Di kemudian hari, seorang filosof hukum, H.L.A. HART membagi hukum di dalam bukunya The Concept of Law ke dalam dua bagian (1) norma-norma primer dan (2) norma-norma sekunder. Segala hal yang berhubungan dengan moral itulah yang dimaksud HART dengan norma-norma primer, seperti misalnya harus ada larangan untuk membunuh.
Karya HART memang lahir dari analisa kritis atas pemikiran filosof hukum positivis, seperti JOHN AUSTIN yang menguraikan hukum sebagai suatu perangkat penghukum yang didukung oleh suatu kekuasaan tertentu.

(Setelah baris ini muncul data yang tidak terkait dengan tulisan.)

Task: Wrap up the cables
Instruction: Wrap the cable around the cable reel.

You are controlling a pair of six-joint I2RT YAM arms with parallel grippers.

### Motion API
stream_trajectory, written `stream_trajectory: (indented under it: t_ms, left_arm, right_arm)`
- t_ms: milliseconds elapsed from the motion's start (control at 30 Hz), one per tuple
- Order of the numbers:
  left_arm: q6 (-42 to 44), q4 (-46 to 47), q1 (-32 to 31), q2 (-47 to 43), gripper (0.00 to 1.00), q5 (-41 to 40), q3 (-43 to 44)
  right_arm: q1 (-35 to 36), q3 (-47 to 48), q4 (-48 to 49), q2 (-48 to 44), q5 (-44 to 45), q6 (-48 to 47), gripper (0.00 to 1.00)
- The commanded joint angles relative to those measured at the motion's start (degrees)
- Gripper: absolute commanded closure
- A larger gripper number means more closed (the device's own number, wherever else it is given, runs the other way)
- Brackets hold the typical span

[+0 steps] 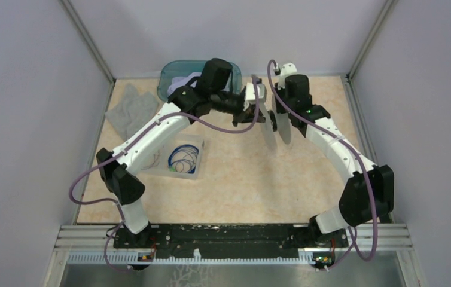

Kenyataannya, apa yang dikukuhkan sebagai satu standar moral dalam hukum positif, belum tentu sejalan dengan norma-norma moral yang bersumber dari hukum kodrati. Contoh: hukum yang dipakai oleh pemerintahan Nazi Jerman.
Sebenarnya, kembali pada konsep hukum menurut PAUL SCHOLTEN, pada hakekatnya keberadaan hukum yang terwadahkan sekalipun, juga harus selalu mengalami proses penghalusan dan penyempurnaan.
Artinya, hukum tidak hanya bisa bersandar pada kekuasaan manusia yang statis saja. Hukum juga harus mampu mengikuti dinamika yang timbul akibat dari adanya hukum kodrati. Mengalir dari satu ruang ke ruang yang lain, dari satu waktu ke waktu yang lain.